| Work instructions |
Could you report every line from the entries that includes the word "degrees"?

BEGIN Material provided

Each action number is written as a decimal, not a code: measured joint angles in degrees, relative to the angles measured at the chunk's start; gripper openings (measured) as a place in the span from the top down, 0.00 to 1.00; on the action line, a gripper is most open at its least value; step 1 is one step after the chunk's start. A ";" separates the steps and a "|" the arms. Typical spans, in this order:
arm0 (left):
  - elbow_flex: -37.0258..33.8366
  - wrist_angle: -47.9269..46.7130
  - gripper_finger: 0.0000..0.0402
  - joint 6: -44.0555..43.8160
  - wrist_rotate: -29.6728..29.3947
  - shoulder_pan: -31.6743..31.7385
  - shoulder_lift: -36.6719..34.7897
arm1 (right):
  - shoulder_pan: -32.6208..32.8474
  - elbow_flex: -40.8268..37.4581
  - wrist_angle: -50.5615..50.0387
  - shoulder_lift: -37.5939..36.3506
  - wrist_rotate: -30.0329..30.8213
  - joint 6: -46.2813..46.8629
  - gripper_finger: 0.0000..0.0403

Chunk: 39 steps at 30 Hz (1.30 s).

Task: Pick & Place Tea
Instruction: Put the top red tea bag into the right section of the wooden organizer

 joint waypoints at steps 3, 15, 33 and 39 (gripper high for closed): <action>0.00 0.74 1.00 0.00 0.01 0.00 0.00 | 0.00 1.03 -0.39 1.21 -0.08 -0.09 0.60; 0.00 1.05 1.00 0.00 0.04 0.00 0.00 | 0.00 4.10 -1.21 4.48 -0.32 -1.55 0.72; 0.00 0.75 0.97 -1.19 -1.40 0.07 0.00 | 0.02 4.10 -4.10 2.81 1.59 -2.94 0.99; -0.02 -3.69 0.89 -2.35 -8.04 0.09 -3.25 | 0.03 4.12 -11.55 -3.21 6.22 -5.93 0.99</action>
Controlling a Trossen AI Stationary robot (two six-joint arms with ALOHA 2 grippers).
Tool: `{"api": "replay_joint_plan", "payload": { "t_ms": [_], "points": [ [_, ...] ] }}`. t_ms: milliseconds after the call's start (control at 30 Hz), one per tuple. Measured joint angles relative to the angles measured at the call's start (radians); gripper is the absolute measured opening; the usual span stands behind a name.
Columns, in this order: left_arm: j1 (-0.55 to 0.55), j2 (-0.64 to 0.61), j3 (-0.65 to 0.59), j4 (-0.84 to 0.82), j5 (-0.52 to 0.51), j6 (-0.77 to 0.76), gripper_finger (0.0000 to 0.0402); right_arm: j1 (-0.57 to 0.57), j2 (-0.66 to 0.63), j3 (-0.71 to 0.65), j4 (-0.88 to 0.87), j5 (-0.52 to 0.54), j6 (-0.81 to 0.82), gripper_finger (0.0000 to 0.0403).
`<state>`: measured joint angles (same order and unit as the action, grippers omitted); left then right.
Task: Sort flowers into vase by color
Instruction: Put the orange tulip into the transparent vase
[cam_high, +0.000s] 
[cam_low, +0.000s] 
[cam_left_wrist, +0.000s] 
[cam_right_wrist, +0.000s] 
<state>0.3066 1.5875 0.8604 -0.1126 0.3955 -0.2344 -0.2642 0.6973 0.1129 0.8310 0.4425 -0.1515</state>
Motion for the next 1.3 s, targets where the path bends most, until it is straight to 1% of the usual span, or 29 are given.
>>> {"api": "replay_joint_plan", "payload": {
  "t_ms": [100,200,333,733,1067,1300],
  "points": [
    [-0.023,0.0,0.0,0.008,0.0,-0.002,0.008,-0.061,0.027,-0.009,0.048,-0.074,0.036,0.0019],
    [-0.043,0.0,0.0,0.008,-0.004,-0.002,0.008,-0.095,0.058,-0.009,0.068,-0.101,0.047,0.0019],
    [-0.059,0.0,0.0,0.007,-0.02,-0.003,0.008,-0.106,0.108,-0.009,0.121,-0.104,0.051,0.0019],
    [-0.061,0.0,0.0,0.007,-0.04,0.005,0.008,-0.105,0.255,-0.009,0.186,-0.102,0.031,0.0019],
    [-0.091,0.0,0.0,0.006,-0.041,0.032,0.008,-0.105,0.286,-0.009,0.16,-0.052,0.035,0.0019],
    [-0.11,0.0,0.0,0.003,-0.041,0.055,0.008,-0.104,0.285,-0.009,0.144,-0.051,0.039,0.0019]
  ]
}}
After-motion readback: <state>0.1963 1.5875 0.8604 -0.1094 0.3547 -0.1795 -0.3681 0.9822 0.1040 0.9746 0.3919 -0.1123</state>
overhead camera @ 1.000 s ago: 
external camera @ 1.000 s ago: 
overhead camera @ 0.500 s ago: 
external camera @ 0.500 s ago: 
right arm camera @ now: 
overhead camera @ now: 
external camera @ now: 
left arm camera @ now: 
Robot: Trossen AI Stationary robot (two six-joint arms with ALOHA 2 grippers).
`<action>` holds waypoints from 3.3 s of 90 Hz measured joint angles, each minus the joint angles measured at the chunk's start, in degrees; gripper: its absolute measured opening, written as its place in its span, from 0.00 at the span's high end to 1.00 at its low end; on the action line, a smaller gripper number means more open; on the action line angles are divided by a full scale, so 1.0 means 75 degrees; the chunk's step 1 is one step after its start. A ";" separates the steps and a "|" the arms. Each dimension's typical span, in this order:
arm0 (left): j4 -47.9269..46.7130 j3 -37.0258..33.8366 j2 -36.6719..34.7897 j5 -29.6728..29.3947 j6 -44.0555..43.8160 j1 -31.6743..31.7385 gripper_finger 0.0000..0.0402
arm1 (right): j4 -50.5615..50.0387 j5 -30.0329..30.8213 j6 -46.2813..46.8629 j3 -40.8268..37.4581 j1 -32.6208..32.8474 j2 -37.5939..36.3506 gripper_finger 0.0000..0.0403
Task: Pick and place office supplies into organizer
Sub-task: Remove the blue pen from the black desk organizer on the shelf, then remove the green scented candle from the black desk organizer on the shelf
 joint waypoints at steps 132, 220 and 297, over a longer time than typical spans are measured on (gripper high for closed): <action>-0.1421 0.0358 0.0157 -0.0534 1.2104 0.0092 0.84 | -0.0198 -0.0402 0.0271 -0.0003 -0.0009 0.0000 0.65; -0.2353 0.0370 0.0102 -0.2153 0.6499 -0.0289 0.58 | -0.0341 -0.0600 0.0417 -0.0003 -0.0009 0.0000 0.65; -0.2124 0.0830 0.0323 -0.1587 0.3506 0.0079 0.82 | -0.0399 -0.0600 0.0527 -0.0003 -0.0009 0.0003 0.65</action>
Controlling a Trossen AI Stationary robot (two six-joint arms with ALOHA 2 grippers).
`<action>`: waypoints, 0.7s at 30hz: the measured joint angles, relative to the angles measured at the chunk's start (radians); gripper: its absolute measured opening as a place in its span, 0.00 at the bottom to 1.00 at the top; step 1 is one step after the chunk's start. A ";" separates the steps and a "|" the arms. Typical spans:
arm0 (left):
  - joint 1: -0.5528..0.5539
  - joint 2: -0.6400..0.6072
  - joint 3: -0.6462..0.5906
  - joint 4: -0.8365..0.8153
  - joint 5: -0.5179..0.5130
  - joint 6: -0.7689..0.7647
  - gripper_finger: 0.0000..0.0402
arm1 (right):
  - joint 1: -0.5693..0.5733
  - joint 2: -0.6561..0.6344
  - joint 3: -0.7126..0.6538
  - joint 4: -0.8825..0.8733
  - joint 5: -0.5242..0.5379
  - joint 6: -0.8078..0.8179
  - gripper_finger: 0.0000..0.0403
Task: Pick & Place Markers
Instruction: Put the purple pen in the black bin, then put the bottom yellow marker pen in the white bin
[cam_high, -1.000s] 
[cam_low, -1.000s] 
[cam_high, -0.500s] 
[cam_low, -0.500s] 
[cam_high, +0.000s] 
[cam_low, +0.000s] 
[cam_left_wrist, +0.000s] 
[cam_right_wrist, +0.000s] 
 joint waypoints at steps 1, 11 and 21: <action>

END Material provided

| Solution for this task |
Each action number is written as a decimal, not a code: measured joint angles in degrees, relative to the angles measured at the chunk's start; gripper openings (measured) as a place in the span from the top down, 0.00 to 1.00; on the action line, a gripper is most open at its least value; step 1 is one step after the chunk's start. A ";" separates the steps and a "|" the arms. Typical spans, in this order:
`<action>` holds waypoints from 3.3 s of 90 Hz measured joint angles, each minus the joint angles measured at the chunk's start, in degrees; gripper: its absolute measured opening, written as its place in its span, from 0.00 at the span's high end to 1.00 at its low end; on the action line, a smaller gripper number means more open; on the action line angles are divided by a full scale, so 1.0 means 75 degrees; the chunk's step 1 is one step after its start. A ";" separates the steps and a "|" the arms. Each dimension's typical span, in this order:

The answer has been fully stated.